Cost of technical trade-offs

In the nonprofit where I was leading the product team, we launched a self-service kiosk to approve loans for people from rural India, after they clear an assessment on basic financial concepts, which was also offered through the kiosk. The solution involved so many facets of complexity. It had to be multilingual (there are 22 languages spoken in India, and an even greater number of dialects) and work in a low internet bandwidth (including literacy education videos and assessments). Many of the target users were illiterate or semiliterate and had not actively used touchscreens.
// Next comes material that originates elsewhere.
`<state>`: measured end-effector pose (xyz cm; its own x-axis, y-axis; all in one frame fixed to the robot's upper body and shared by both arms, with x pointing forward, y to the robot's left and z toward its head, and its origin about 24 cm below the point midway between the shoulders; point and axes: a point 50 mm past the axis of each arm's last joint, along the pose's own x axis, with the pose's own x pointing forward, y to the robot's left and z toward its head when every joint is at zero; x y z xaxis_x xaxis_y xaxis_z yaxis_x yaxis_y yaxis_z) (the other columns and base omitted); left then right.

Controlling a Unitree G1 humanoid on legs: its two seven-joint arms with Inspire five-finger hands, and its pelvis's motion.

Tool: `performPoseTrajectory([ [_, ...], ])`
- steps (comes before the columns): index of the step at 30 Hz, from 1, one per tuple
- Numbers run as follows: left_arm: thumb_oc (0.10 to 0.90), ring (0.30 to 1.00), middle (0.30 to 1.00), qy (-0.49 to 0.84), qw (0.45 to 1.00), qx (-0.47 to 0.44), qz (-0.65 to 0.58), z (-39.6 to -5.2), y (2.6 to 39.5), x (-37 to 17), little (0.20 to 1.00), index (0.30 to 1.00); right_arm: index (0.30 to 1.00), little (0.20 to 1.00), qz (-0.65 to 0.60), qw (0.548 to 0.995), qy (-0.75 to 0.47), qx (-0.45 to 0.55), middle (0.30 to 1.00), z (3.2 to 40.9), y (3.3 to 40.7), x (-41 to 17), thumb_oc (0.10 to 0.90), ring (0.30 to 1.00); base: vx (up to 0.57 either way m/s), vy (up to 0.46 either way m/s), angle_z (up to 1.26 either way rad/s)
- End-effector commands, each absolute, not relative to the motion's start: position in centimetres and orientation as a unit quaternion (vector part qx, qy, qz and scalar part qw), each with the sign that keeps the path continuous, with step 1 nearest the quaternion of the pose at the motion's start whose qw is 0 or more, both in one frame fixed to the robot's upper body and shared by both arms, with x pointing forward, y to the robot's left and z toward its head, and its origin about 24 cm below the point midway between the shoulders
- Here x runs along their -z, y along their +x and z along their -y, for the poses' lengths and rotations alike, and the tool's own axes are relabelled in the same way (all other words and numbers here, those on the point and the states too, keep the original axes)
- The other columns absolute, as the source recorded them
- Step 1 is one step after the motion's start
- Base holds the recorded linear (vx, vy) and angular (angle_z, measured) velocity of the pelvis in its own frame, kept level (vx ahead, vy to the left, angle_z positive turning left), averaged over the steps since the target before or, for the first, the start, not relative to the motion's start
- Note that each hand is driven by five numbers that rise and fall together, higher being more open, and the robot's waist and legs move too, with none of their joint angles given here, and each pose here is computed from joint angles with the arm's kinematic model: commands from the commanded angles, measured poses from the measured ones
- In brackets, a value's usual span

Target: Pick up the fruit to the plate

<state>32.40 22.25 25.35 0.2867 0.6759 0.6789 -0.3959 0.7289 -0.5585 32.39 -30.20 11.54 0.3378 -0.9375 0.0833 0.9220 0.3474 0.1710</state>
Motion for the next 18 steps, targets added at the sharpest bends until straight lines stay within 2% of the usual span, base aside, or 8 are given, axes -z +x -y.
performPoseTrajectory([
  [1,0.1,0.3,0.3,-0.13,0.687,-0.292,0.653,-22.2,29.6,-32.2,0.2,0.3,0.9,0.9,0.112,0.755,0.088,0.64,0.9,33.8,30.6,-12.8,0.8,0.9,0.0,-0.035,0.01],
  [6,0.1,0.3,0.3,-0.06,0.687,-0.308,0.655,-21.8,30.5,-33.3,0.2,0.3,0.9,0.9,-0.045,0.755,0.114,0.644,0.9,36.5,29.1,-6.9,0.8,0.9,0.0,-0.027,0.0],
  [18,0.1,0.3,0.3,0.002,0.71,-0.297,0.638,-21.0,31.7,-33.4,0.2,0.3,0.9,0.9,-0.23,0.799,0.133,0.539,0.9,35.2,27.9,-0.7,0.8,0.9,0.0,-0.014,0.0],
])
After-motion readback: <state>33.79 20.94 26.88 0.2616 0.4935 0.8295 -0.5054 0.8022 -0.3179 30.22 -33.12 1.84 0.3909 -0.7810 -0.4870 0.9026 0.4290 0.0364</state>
In addition, we had to ensure that we could remotely monitor, maintain, and support our kiosk software since we had no people or budgets to afford any travel. We also had to worry about security, our devices being tampered with, and that the devices had to be installed in buildings without climate control. We used Aadhar biometric authentication for our users and there were fingerprint scanners, thermal printers, and iris scanners, along with an Android tablet that served as the kiosk. On top of this, we employed machine learning to approve loans for people from rural India.

With so many moving parts, we had to prioritize our product launch. If we had to take a call on this from an isolated technology perspective, we would call out a minimal viable product with support for one language using manual approvals for loans, targeting Tier II cities with better internet and so on. However, the business context was that the nonprofit was trying to change the ecosystem of micro and peer-to-peer financing in a market that was being grossly neglected or abused by mainstream players (https://www.rangde.org/swabhimaan). The success of the solution was in how the rural folks adopted the self-service model, and how the nonprofit could get a foothold in areas where mainstream players weren't willing to venture. Our Impact Driven Product included all of these technical success criteria stated earlier.
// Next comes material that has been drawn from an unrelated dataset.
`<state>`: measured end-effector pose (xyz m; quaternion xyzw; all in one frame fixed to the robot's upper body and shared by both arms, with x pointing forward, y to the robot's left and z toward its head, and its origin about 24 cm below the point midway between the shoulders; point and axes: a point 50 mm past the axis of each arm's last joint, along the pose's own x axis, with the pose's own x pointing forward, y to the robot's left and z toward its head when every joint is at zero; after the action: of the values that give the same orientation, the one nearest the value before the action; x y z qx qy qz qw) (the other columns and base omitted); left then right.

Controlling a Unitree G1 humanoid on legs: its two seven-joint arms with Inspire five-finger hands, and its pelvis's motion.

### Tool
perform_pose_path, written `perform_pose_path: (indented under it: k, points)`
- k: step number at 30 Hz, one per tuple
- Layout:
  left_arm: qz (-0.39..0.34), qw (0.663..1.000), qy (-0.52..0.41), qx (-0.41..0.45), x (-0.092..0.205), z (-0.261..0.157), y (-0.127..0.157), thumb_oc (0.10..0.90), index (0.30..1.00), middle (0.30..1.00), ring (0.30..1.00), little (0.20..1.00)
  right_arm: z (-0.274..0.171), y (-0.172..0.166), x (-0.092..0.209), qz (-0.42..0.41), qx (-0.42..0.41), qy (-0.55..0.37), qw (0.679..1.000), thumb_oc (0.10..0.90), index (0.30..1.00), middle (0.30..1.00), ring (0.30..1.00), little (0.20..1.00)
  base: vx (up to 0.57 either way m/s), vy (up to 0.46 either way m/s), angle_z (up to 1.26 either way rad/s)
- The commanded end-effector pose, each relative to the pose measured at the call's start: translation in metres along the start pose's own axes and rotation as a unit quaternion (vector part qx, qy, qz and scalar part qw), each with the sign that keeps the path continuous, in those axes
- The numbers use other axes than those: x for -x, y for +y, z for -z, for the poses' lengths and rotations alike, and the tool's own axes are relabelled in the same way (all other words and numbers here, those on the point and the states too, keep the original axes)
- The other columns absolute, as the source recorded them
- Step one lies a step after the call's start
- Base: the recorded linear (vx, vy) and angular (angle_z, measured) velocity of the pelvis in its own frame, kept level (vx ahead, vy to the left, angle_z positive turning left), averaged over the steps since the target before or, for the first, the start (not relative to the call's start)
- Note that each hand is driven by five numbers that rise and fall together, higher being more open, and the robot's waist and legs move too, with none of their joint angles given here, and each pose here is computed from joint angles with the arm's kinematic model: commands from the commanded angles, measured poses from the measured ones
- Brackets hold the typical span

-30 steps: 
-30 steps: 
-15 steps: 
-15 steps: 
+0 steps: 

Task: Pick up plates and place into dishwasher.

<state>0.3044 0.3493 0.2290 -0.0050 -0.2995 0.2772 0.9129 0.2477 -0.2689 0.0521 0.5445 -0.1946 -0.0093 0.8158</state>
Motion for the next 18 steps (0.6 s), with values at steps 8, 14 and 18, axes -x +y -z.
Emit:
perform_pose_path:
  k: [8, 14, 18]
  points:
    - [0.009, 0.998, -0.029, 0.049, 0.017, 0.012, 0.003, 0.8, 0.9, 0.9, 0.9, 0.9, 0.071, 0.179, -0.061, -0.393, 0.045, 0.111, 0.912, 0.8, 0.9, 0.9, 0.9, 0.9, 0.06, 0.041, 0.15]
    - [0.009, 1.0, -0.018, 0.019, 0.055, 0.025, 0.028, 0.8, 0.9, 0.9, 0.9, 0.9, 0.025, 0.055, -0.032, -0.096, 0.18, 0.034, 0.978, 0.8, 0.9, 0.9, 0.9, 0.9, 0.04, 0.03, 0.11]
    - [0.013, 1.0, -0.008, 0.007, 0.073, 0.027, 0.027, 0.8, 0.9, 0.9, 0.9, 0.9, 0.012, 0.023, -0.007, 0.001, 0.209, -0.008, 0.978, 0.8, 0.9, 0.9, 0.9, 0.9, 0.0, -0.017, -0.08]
We mercilessly cut down on functional flows, simplified our designs without remorse, and put in a lot of effort in understanding and learning about our target users. The product had the support for multiple languages, remote monitoring and maintenance, hardware that could secure our devices, software that worked in low internet bandwidth, a user interface that included audio prompts in multiple languages, and a machine learning algorithm that focused on reasons to approve a loan rather than to find reasons not to. We built all this in four months and launched it in three rural villages in different parts of India.

This would have not been possible if we had not looked at an end-to-end experience, including operations, recording audio messages, finding hardware and device partners and advisors, and ensuring every moving part moved toward the same Key Business Outcomes—adoption and sustainable operations.

Success metrics discussions are the best forums for adding value, not just by communicating what's possible but also by bringing out the opportunity cost of not building something. Product engineering needs to own the 'how' of the product. In some cases, this means taking a longer-term view on core technology foundations. There isn't a real choice between building fast and building right; sometimes, we need to do both simultaneously.

We should stop viewing engineering as an isolated function that does what it's told to do. Today, implementation decisions are either being forced down by a business that doesn't understand tech possibilities or those decisions are being made in isolation by technology without understanding business context. We should also stop getting fixated on coding practices and processes or lamenting about being unable to refactor code. If quick-and-dirty code can amply meet business outcomes, then there is no reason for us to fix it. Similarly, if the core of a technology-driven product needs a lot more attention, then technologists should find the best way to meet business outcomes with the least wasteful effort. At the same time, they should be able to own, steer, and set the direction for the business outcomes through the most valuable interventions.